* Your instructions *
Among the lines below, restate word for word only those from the line with "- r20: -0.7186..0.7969" through the line with "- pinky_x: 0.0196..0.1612", with both end lines kept.

* Available data *
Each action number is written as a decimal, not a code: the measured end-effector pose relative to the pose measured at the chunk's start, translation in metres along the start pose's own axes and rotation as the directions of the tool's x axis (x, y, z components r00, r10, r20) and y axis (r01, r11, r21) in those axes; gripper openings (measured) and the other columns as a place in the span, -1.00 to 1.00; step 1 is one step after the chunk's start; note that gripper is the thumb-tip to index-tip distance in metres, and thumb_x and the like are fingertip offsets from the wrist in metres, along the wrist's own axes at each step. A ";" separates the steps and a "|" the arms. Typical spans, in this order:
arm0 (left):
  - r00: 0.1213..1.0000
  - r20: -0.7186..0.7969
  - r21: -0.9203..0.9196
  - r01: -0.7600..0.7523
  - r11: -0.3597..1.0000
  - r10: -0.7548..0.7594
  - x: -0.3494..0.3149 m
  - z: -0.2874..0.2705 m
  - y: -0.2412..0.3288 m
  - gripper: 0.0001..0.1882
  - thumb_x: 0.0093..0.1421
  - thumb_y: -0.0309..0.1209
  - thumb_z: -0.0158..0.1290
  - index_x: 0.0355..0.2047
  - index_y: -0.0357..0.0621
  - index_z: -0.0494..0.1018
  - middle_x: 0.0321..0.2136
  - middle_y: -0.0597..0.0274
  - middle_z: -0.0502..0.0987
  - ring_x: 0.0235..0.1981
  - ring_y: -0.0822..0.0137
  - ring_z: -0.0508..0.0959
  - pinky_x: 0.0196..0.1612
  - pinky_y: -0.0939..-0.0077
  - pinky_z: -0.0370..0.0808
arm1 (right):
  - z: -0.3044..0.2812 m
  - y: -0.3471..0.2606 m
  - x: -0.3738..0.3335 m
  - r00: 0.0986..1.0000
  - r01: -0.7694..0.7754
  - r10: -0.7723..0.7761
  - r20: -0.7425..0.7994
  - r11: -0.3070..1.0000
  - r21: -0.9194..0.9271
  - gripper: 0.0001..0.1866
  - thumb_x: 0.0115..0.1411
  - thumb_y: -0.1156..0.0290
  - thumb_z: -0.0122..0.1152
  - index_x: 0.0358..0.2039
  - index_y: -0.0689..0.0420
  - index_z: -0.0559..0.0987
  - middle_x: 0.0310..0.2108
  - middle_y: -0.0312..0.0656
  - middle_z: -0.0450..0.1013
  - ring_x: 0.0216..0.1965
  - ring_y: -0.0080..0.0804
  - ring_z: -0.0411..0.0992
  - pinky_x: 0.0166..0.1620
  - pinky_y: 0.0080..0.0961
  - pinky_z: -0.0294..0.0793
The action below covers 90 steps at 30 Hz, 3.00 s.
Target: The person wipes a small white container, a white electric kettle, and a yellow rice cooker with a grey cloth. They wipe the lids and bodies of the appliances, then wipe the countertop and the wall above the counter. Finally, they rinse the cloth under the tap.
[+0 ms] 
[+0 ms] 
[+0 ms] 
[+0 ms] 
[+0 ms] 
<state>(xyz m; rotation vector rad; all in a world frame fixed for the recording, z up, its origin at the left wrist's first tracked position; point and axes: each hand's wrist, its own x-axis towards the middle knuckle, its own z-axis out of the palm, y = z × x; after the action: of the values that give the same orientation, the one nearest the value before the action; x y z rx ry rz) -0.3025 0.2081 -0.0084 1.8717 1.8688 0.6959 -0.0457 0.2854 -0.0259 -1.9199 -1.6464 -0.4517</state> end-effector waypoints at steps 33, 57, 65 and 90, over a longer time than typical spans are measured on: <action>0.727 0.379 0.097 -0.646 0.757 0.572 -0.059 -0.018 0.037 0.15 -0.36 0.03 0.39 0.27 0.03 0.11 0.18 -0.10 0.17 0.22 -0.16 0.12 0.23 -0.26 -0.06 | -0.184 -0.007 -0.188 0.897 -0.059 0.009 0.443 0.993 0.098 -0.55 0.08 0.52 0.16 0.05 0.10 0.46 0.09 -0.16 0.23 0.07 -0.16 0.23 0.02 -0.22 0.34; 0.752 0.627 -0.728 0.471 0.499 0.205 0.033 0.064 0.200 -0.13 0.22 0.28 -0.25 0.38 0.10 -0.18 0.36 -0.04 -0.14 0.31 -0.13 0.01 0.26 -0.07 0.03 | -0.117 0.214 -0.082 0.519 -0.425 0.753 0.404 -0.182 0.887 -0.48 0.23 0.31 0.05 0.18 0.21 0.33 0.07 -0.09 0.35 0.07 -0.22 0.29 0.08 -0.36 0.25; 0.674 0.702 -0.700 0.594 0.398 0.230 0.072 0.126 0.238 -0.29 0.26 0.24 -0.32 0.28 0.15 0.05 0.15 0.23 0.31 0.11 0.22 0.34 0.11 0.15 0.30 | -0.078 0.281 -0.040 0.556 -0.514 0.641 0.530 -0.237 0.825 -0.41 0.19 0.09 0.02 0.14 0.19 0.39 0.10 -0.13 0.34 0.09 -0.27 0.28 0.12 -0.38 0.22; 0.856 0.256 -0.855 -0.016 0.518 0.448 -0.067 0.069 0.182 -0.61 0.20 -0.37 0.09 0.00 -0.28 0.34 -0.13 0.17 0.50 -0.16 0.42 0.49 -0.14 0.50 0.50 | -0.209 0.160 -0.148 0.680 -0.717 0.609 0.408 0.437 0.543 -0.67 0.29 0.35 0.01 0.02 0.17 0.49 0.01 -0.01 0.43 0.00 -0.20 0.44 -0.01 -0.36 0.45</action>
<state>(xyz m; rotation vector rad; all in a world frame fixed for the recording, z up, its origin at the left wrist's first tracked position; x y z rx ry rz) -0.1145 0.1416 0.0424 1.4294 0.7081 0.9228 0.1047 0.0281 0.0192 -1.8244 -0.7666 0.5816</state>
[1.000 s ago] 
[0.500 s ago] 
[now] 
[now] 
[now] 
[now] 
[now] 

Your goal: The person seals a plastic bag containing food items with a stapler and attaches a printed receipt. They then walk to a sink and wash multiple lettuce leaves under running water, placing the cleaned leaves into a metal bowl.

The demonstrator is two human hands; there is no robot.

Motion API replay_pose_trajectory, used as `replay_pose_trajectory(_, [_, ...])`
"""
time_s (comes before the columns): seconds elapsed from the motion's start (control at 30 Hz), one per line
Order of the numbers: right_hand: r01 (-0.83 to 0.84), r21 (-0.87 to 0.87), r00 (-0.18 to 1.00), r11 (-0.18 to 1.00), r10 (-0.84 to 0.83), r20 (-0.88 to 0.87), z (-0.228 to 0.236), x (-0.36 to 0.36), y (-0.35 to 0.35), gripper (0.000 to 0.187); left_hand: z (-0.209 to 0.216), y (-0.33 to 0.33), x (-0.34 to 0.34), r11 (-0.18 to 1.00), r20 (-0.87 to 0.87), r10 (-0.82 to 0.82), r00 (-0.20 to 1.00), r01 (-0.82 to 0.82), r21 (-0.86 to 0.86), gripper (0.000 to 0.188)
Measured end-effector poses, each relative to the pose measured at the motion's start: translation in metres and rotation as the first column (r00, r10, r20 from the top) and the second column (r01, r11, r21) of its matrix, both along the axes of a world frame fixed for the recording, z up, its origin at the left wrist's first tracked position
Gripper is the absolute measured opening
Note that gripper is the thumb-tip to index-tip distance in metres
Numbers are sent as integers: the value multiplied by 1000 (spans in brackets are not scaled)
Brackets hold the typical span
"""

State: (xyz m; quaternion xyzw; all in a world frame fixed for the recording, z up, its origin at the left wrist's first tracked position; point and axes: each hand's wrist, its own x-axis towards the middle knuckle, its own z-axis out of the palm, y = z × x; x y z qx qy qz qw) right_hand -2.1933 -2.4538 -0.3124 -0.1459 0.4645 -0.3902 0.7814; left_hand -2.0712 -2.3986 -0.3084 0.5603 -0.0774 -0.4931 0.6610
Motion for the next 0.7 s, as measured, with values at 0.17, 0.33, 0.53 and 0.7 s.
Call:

* Task answer *
  - r20: -0.7186..0.7969
  - r21: -0.9203..0.9196
  - r01: -0.7600..0.7523
  - r11: -0.3597..1.0000
  - r10: -0.7548..0.7594
  - x: -0.3494..0.3149 m
  - z: -0.2874..0.2705 m
  - y: -0.2412..0.3288 m
  - gripper: 0.0001..0.1882
  - thumb_x: 0.0093..0.1421
  - thumb_y: -0.0309..0.1209
  - thumb_z: -0.0158..0.1290
  - index_x: 0.0355..0.2047
  - index_y: -0.0357..0.0621
  - index_z: -0.0494..0.1018
  - middle_x: 0.0321..0.2136
  - middle_y: -0.0597..0.0274
  - middle_z: -0.0502..0.0987
  - ring_x: 0.0235..0.1981
  - ring_y: -0.0822..0.0137
  - ring_z: -0.0508..0.0959
  - pinky_x: 0.0196..0.1612

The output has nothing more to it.